**WHAT TO WORK ON**.
For this exercise, copy out each line of the material below that includes "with".
--------
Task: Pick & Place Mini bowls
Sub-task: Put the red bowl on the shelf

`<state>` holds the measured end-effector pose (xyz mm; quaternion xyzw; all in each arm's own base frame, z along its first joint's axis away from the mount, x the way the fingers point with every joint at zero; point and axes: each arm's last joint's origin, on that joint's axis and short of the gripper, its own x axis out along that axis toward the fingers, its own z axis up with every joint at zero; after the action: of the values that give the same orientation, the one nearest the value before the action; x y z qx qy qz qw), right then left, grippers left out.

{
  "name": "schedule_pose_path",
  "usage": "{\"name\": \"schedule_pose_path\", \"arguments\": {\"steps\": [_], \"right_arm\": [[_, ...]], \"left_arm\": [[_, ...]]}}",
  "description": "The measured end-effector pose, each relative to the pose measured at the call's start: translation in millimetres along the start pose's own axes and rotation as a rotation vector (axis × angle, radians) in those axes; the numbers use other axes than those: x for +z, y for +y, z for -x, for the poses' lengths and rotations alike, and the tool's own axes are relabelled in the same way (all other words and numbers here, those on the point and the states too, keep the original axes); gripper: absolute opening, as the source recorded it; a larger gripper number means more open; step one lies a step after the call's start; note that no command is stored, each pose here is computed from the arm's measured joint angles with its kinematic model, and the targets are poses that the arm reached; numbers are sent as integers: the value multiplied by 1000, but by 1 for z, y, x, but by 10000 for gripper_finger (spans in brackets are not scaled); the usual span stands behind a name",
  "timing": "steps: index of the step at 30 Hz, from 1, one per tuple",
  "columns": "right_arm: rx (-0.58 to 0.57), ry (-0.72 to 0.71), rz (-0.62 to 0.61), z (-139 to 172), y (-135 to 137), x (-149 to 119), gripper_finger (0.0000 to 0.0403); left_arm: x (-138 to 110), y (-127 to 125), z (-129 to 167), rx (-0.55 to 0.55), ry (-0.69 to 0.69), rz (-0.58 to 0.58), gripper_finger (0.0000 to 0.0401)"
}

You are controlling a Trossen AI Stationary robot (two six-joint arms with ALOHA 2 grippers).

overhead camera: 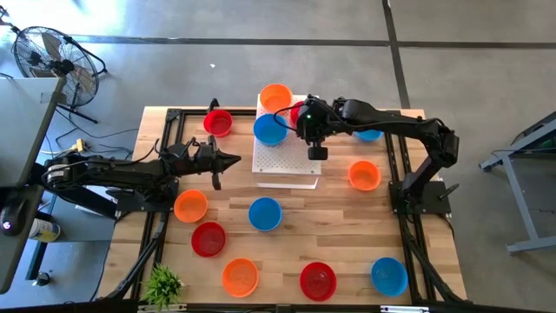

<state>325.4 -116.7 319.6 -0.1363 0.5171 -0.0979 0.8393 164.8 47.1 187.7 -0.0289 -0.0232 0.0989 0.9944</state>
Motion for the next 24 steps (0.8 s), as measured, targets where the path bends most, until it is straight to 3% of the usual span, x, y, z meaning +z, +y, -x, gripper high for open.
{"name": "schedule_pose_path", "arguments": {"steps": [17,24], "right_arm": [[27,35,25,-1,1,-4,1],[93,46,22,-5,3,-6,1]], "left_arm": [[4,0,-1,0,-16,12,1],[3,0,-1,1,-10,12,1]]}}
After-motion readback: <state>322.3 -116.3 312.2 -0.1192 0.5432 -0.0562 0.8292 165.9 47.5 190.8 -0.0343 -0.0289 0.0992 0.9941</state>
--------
**TASK RESPONSE**.
`<state>` holds the measured end-effector pose (xyz mm; quaternion xyzw; all in each arm's own base frame, z along its first joint's axis away from the mount, x the way the fingers point with every joint at zero; point and axes: each arm's last joint's origin, on that joint's axis and short of the gripper, its own x axis out along that axis toward the fingers, its own z axis up with every joint at zero; after the action: of the values that give the same orientation, the one nearest the value before the action; x y z qx qy qz qw), right then left, grippers left out.
  "description": "The measured end-effector pose, each relative to the pose measured at the call's start: translation in millimetres along the start pose's own axes and rotation as a rotation vector (axis × angle, radians) in those axes; the numbers use other axes than those: x for +z, y for +y, z for -x, for the poses' lengths and rotations alike, and the tool's own axes are relabelled in the same way (all other words and numbers here, those on the point and the states too, keep the original axes); gripper: absolute opening, as the source recorded it; a larger gripper number means more open; step one lies a step after the call's start; note that no command is stored, each pose here is computed from the arm's measured joint angles with its kinematic model, and the targets are poses that the arm reached; numbers are sent as integers: the value multiplied by 1000, but by 1 for z, y, x, but by 10000 for gripper_finger (spans in brackets are not scaled); the usual span stands behind a name",
You are controlling a Trossen AI Stationary robot (two six-joint arms with ALOHA 2 grippers).

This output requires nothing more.